It all looks the same - Web pages on a browser.
| Term |
Who has access? |
Example |
| Internet |
Through Internet service providers, anyone |
My computer in Oxford looks at Yahoo in San Franscisco |
| Intranet |
People whose machines are physically connected to a
network, or through authentication methods which recognise a machine as 'friendly' |
You, at your desk in Agchem R & D, look at another
file in Agchem, all behind a secure firewall. (If you are on my machine in Oxford, you
can't look at these files) |
| Extranet |
Through the Internet, but access is restricted to
authenticated users |
Remote-working staff at home, browsing
password-protected files of the company |
What do Internet addresses mean?
As we've already discussed, the WWW is just an environment in which people share
electronic information. The browser is a tool to 'look' at this information.
Browsers work by asking to see a file and stating its given location.
The URL (e.g. http://www.here.com/look_here/this_file.htm) is an address
no more. In fact, the first part of the address (www.here.com) is the domain
name - and corresponds to a number like 191.200.13.2, which is the real
Internet address of the computer your browser is looking at. The rest of the address
(look_here/this_file.htm) tells your browser exactly where to look.
N.B. By a convention of HTML, when you type www.here.com
you are in fact asking to see the file index.htm at the domain www.here.com
Whether or not you can see a file at a URL you have requested, depends of whether you
have the right permission - the appropriate security clearance.

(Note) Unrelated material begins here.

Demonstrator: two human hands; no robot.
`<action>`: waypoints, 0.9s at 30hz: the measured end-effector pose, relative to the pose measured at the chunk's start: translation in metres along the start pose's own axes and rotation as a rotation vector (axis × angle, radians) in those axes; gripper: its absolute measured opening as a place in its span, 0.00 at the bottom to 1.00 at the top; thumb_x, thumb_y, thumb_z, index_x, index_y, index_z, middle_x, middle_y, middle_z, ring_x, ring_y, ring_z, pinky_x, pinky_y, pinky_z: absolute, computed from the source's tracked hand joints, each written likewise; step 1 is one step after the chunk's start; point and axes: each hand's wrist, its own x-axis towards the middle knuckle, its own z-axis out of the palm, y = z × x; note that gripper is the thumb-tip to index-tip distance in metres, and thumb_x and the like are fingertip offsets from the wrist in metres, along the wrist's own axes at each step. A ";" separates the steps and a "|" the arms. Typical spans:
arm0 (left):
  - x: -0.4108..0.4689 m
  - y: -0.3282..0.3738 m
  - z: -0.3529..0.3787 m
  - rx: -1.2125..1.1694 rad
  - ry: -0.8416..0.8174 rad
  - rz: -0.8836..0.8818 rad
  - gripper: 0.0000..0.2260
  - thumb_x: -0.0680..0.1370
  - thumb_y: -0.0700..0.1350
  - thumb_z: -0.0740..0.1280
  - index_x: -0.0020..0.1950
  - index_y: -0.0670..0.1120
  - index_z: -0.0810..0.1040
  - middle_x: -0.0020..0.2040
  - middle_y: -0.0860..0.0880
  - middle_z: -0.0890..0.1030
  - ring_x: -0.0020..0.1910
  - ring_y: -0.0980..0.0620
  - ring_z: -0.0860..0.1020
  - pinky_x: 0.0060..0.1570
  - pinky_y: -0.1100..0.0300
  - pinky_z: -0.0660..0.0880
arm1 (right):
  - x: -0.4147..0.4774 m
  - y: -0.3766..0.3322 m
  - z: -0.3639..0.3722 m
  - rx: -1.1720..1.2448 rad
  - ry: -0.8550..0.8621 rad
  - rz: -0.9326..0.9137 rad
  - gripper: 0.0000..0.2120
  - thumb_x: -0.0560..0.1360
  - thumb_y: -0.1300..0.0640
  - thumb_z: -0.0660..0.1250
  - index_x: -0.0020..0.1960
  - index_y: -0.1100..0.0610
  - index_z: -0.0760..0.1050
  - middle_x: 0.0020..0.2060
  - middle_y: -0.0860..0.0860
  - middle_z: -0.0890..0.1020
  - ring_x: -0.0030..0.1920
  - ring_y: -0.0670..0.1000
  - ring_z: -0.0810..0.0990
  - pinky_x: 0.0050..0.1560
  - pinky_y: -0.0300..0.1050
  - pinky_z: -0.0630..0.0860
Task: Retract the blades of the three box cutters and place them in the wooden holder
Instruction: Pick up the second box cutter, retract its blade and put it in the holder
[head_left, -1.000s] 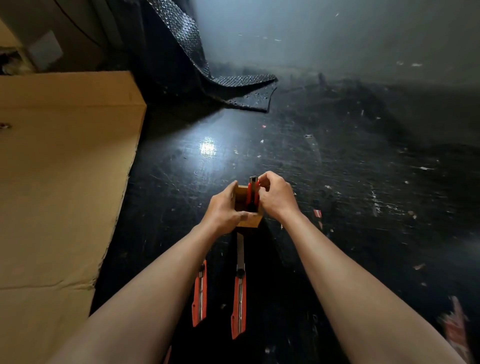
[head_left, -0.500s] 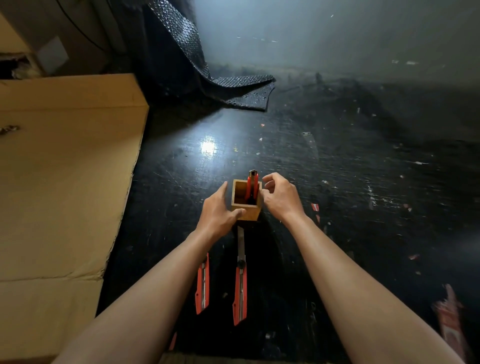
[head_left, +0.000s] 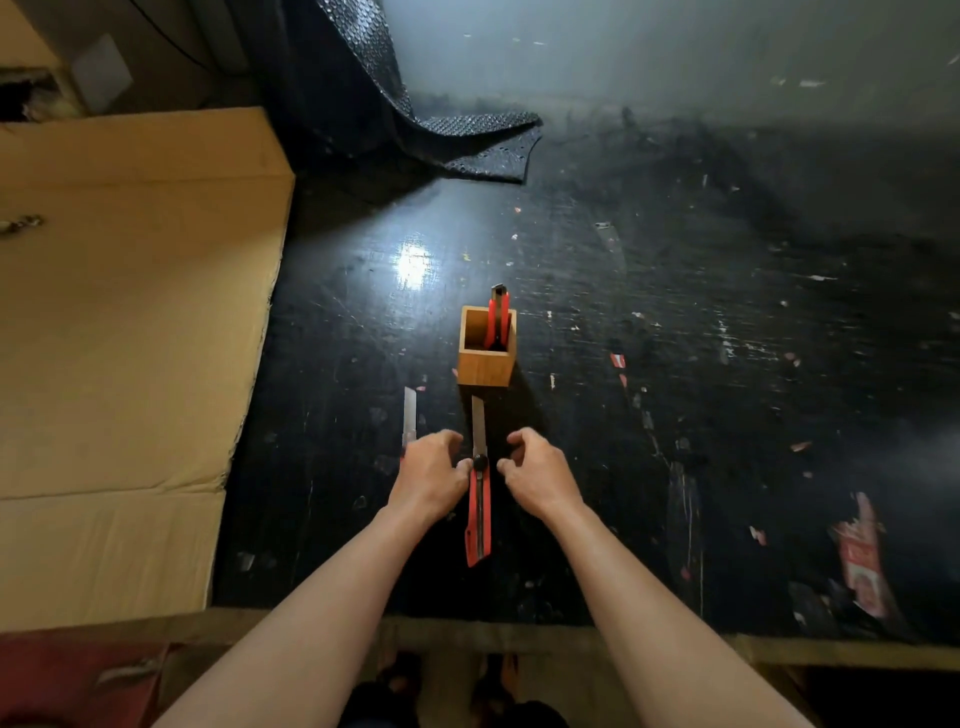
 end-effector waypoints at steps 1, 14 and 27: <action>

How can you tell you are 'on' the WWW, as opposed to within the
your company's Intranet?
If you are using Internet Explorer v4, the browser
tells you if you are in the 'local intranet zone' or if you are in the external
'internet'.
It works a bit like a phone number: the area code tells you where you are: look
in a public phone booth in Kensington and the prefix is 0171 - which tells you that
Kensington is in Central London.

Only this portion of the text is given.